WORK REQUIRED: Note on the material below: return exactly the lines from the line that holds "Could you please drop one or more points on the toy" through the line that holds "pixel 158 123", and leave out each picture.

INPUT DATA:
________________________________________
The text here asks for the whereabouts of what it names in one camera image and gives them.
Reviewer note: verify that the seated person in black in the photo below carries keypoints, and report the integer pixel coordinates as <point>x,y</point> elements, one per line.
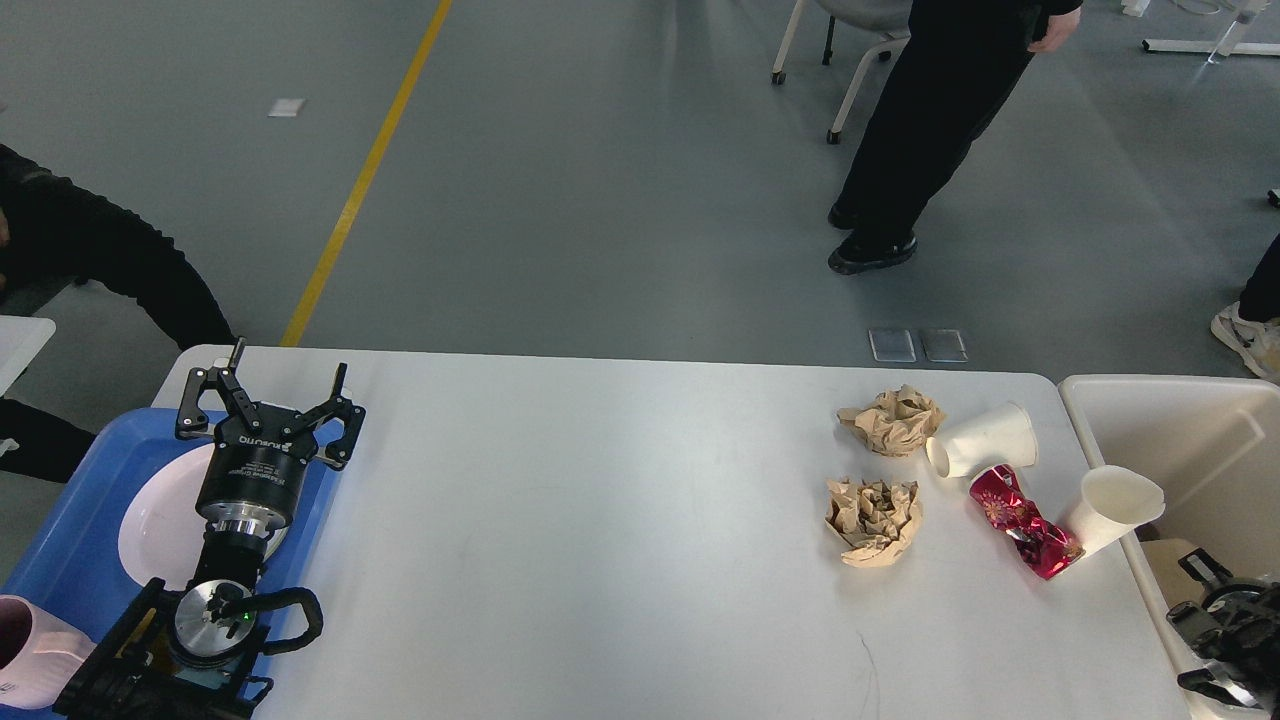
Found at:
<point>53,228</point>

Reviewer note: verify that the person with white sneakers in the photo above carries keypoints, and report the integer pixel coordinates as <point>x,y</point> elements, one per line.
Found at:
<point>1250,326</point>

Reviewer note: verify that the brown paper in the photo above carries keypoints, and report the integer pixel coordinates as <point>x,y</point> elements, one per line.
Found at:
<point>897,423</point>
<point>878,520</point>

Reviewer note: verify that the blue plastic tray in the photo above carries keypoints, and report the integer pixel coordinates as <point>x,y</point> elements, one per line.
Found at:
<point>73,569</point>

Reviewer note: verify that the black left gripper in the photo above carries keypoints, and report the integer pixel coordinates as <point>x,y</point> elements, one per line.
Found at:
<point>255,470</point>

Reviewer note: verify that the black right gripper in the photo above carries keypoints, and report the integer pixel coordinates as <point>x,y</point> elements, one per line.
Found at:
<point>1237,627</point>

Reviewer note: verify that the metal floor plate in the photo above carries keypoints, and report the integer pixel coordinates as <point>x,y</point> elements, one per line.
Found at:
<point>892,345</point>
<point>942,345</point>

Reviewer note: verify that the brown paper bag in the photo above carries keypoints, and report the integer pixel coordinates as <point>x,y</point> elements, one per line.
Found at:
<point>1174,582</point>

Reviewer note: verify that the metal floor plate left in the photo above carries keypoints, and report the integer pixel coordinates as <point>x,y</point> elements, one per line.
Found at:
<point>892,345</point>

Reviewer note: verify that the white floor stand base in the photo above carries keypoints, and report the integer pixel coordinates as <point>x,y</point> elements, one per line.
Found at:
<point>1211,31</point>

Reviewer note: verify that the pink plate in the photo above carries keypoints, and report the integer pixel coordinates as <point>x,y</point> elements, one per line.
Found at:
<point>162,534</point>

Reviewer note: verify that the white paper cup right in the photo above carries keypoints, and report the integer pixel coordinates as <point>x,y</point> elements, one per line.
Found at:
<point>1109,503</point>

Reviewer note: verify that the pink mug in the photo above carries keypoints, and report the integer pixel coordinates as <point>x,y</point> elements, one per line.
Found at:
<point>39,654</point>

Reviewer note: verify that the crushed red can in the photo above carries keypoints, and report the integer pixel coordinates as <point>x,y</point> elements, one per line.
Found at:
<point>1044,547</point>

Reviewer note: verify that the white side table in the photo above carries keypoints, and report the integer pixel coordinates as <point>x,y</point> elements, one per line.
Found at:
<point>22,337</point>

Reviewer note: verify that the beige plastic bin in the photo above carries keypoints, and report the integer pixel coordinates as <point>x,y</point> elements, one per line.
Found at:
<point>1213,445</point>

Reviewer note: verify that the white paper cup lying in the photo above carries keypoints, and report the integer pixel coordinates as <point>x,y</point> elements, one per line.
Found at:
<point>1003,435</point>

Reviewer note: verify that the teal mug yellow inside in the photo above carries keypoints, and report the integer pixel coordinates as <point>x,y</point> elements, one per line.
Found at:
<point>157,654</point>

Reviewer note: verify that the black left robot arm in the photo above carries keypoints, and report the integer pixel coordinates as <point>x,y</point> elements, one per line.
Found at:
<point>190,654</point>

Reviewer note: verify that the white rolling chair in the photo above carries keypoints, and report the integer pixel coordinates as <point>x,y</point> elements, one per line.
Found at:
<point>864,35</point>

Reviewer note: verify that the standing person in black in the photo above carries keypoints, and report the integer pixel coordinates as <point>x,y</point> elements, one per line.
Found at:
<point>962,61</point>

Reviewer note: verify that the metal floor plate right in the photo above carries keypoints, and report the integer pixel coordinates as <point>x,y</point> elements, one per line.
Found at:
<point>942,345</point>

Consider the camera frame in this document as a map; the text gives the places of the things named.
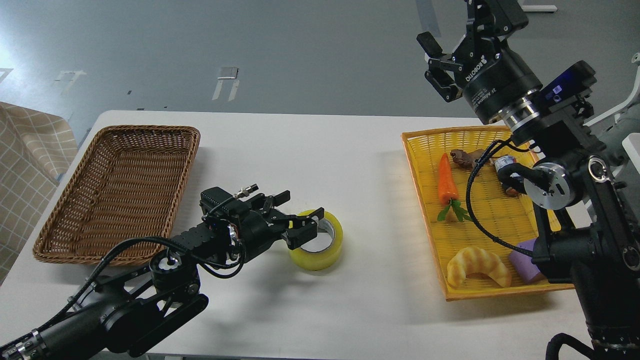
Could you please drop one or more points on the brown wicker basket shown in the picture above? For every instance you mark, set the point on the brown wicker basket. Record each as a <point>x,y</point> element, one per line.
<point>128,184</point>

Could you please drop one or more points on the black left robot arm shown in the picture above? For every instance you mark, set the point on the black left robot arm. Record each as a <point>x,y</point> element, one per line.
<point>146,288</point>

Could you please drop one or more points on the white floor stand base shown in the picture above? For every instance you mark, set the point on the white floor stand base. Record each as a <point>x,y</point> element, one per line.
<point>539,8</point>

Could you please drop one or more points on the brown toy animal figure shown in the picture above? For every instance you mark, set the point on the brown toy animal figure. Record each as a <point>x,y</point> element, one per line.
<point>466,160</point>

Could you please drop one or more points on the beige checkered cloth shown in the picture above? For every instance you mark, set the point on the beige checkered cloth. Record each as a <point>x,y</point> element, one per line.
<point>36,149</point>

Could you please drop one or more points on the orange toy carrot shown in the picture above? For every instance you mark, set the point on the orange toy carrot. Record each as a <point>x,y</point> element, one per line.
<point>448,194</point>

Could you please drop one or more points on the yellow plastic basket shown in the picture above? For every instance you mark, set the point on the yellow plastic basket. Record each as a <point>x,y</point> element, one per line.
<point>509,218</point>

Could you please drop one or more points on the purple foam block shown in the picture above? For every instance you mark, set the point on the purple foam block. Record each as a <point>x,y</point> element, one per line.
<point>527,271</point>

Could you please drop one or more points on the yellow tape roll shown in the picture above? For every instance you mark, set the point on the yellow tape roll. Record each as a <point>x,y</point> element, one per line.
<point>323,251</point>

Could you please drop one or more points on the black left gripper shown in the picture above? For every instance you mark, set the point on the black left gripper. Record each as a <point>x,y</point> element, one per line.
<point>260,224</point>

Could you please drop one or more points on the small blue white can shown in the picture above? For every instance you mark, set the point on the small blue white can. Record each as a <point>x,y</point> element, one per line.
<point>499,163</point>

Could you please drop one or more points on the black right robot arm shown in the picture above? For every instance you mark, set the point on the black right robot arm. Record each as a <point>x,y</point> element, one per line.
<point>588,235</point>

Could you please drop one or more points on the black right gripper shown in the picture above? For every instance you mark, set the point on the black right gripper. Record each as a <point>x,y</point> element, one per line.
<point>487,72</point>

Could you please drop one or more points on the toy croissant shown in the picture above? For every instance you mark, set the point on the toy croissant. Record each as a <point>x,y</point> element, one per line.
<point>475,260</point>

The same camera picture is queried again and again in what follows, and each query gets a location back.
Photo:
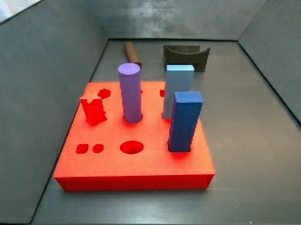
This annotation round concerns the brown oval peg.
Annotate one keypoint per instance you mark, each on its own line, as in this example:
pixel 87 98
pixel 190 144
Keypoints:
pixel 131 53

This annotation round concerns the red peg board base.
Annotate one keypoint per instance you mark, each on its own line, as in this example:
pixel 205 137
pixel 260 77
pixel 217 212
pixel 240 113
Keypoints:
pixel 122 156

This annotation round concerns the black curved fixture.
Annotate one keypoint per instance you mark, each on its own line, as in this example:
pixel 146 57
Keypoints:
pixel 186 55

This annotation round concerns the dark blue rectangular peg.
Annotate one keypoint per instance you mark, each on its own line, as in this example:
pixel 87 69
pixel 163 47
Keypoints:
pixel 185 116

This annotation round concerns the red star peg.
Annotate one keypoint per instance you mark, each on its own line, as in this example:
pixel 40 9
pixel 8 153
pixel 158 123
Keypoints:
pixel 93 108

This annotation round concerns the light blue rectangular peg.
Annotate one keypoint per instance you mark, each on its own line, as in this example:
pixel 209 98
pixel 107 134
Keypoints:
pixel 178 81

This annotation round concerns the purple cylinder peg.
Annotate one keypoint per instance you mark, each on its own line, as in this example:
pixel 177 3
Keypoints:
pixel 130 85

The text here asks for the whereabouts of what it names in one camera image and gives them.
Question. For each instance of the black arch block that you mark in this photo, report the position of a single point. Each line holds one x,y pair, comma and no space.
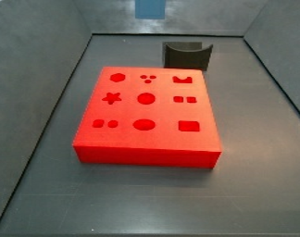
186,55

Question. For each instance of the red shape sorter box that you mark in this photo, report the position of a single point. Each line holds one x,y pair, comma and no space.
149,117

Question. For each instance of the blue rectangle patch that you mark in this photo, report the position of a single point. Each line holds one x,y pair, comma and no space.
150,9

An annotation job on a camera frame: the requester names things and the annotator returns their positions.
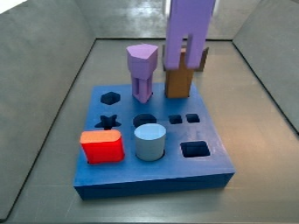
________________________________________
REPLY TO THE EXERCISE:
Could you please drop one or more points on the toy croissant shown in the picture above? For every instance you mark, set the point on the toy croissant. Record each as a <point>x,y</point> element, one per line.
<point>475,260</point>

The same camera picture is queried again and again in what follows, and each query gets a location back.
Photo:
This annotation round concerns the brown oval peg.
Annotate one keypoint per instance you mark, each on its own line, as in this example:
pixel 87 98
pixel 190 144
Keypoints:
pixel 131 53

This annotation round concerns the red peg board base.
Annotate one keypoint per instance you mark, each on its own line, as in this example:
pixel 205 137
pixel 260 77
pixel 217 212
pixel 240 113
Keypoints:
pixel 122 156

This annotation round concerns the black curved fixture.
Annotate one keypoint per instance you mark, each on its own line, as in this example:
pixel 146 57
Keypoints:
pixel 186 55

This annotation round concerns the dark blue rectangular peg.
Annotate one keypoint per instance you mark, each on its own line, as in this example:
pixel 87 69
pixel 163 47
Keypoints:
pixel 185 116

This annotation round concerns the red star peg.
Annotate one keypoint per instance you mark, each on its own line, as in this example:
pixel 40 9
pixel 8 153
pixel 158 123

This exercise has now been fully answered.